> _Assigned task_: The full listing, minus its pictures, should be printed again exactly as it stands.

**** Recorded data ****

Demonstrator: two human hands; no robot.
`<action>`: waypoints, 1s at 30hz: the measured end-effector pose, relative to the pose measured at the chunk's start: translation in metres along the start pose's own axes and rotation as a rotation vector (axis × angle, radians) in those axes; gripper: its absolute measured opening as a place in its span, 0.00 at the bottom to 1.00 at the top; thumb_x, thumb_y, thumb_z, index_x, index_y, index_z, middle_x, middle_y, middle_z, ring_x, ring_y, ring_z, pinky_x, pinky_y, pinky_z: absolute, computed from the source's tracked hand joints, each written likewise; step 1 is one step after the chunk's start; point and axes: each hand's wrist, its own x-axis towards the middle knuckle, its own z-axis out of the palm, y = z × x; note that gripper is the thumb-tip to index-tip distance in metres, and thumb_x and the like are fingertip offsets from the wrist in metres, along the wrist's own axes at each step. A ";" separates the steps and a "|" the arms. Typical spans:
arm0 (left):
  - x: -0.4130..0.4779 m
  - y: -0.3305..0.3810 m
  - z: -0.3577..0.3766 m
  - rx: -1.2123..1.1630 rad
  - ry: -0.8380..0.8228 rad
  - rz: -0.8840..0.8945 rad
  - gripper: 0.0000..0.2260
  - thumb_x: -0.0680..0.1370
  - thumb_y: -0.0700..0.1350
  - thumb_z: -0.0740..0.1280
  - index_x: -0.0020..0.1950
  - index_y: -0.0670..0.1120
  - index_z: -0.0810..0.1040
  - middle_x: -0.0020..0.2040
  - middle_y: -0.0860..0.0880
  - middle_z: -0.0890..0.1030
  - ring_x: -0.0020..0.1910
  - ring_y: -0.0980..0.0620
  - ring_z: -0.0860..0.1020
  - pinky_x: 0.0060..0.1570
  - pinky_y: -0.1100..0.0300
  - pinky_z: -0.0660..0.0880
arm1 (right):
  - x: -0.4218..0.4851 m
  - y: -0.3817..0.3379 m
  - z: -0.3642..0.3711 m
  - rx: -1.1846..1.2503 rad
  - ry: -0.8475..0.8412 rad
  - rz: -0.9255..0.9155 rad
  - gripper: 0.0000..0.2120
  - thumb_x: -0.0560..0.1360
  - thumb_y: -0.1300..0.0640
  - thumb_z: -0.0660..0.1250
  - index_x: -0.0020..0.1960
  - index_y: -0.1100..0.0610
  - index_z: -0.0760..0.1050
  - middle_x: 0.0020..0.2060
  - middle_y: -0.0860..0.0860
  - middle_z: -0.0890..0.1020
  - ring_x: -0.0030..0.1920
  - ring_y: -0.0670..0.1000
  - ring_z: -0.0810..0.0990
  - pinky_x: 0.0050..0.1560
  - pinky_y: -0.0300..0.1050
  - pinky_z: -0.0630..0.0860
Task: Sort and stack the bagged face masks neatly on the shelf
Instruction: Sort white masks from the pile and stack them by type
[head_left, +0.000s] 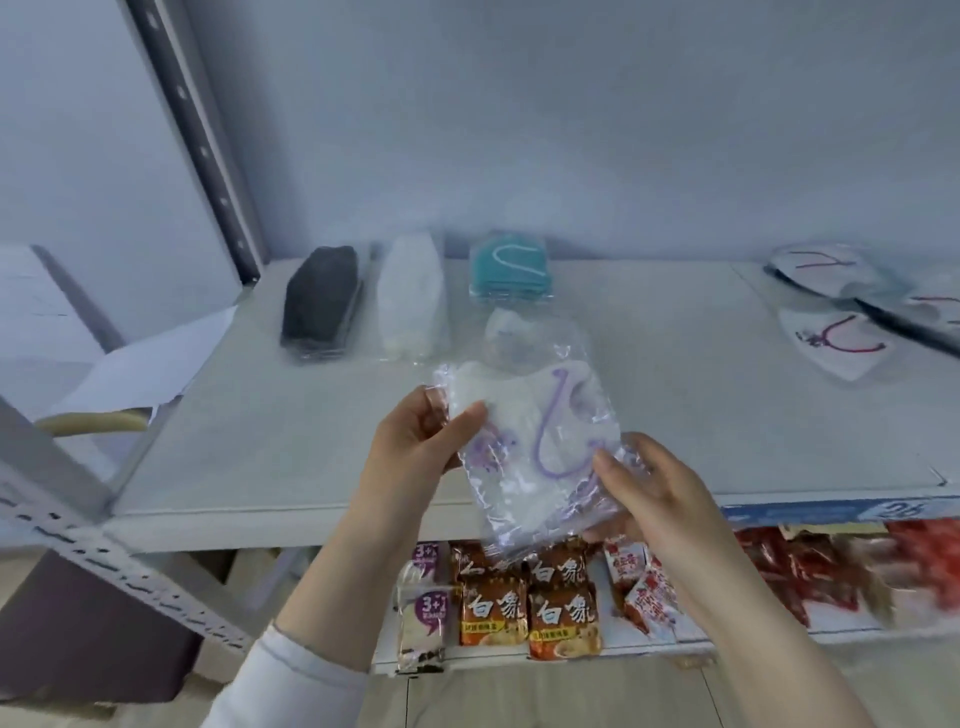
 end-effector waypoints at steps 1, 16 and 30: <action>0.011 0.000 0.009 0.010 0.000 -0.005 0.15 0.75 0.42 0.69 0.54 0.31 0.74 0.50 0.32 0.79 0.46 0.42 0.80 0.54 0.48 0.78 | 0.010 0.001 -0.009 0.018 -0.001 0.006 0.13 0.65 0.41 0.62 0.48 0.42 0.72 0.43 0.43 0.81 0.34 0.50 0.83 0.44 0.42 0.76; 0.199 0.021 0.145 0.227 -0.136 -0.083 0.19 0.76 0.42 0.69 0.64 0.36 0.72 0.54 0.40 0.79 0.46 0.46 0.78 0.46 0.58 0.78 | 0.213 0.000 -0.098 0.095 0.382 0.041 0.09 0.78 0.59 0.59 0.40 0.59 0.70 0.38 0.59 0.79 0.34 0.56 0.79 0.20 0.34 0.70; 0.258 0.007 0.174 1.111 -0.151 -0.053 0.15 0.81 0.42 0.59 0.65 0.35 0.70 0.64 0.39 0.74 0.64 0.42 0.73 0.58 0.59 0.69 | 0.314 0.014 -0.104 -0.520 0.450 0.124 0.19 0.77 0.56 0.60 0.29 0.55 0.59 0.28 0.51 0.66 0.41 0.56 0.69 0.29 0.39 0.57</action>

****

> _Output of the task_:
Demonstrator: two human hands; no robot.
`<action>`: waypoints, 1s at 30hz: the measured end-effector pose, relative to the pose measured at the chunk's start: translation in metres along the start pose's own axes and rotation as a rotation vector (axis × angle, radians) in those axes; gripper: its absolute measured opening as a place in its span, 0.00 at the bottom to 1.00 at the top; thumb_x, thumb_y, thumb_z, index_x, index_y, index_z, middle_x, middle_y, middle_z, ring_x, ring_y, ring_z, pinky_x, pinky_y, pinky_z: absolute, computed from the source's tracked hand joints, each written likewise; step 1 is one step after the chunk's start; point and axes: each hand's wrist, its own x-axis towards the middle knuckle, its own z-axis out of the palm, y = z × x; note that gripper is the thumb-tip to index-tip distance in metres, and thumb_x and the like are fingertip offsets from the wrist in metres, along the wrist's own axes at each step. A ";" separates the steps and a "|" the arms. Typical spans:
arm0 (left):
  - x: -0.4130..0.4779 m
  - y: -0.3305..0.3810 m
  - z: -0.3577..0.3766 m
  - rx: -1.2123..1.1630 rad
  - ry: -0.8380..0.8228 rad
  - rz: -0.8840..0.8945 rad
  - gripper: 0.0000..0.2260
  - thumb_x: -0.0680..0.1370
  - thumb_y: -0.0700..0.1350
  - thumb_z: -0.0740..0.1280
  - index_x: -0.0020..0.1950
  - index_y: -0.0670..0.1120
  - index_z: -0.0810..0.1040
  - middle_x: -0.0020..0.2040
  - middle_y: -0.0860..0.0880
  - middle_z: -0.0890..0.1030
  - ring_x: -0.0020..0.1910
  - ring_y: -0.0980..0.0620
  - ring_z: -0.0860..0.1020
  - pinky_x: 0.0060..0.1570
  - pinky_y: -0.1100..0.0300
  - pinky_z: -0.0660..0.0880
arm1 (right):
  - x: -0.4218..0.4851 m
  - y: -0.3817..0.3379 m
  - z: -0.3642..0.3711 m
  - rx: -1.1846..1.2503 rad
  - ry: -0.8475..0.8412 rad
  - rz: -0.9255..0.9155 rad
  - gripper: 0.0000..0.2120
  - thumb_x: -0.0560..0.1360
  - thumb_y: -0.1300..0.0640
  - thumb_z: -0.0660..0.1250
  - index_x: -0.0020..0.1960
  - index_y: -0.1100..0.0610
  - index_z: -0.0760..0.1050
  - middle_x: 0.0020..0.2060
  - middle_y: -0.0860..0.0860
  - middle_z: -0.0890..0.1020
  - ring_x: -0.0030..0.1920
  - ring_y: -0.0670..0.1000
  - ring_z: -0.0810..0.0990
  - pinky_x: 0.0050..0.1560
  - pinky_y: -0.0300..0.1050
  - pinky_z: -0.0630..0.0860
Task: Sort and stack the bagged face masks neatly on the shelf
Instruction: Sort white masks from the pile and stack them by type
[head_left, +0.000s] 
 end-effector waypoints at steps 1, 16 and 30: <action>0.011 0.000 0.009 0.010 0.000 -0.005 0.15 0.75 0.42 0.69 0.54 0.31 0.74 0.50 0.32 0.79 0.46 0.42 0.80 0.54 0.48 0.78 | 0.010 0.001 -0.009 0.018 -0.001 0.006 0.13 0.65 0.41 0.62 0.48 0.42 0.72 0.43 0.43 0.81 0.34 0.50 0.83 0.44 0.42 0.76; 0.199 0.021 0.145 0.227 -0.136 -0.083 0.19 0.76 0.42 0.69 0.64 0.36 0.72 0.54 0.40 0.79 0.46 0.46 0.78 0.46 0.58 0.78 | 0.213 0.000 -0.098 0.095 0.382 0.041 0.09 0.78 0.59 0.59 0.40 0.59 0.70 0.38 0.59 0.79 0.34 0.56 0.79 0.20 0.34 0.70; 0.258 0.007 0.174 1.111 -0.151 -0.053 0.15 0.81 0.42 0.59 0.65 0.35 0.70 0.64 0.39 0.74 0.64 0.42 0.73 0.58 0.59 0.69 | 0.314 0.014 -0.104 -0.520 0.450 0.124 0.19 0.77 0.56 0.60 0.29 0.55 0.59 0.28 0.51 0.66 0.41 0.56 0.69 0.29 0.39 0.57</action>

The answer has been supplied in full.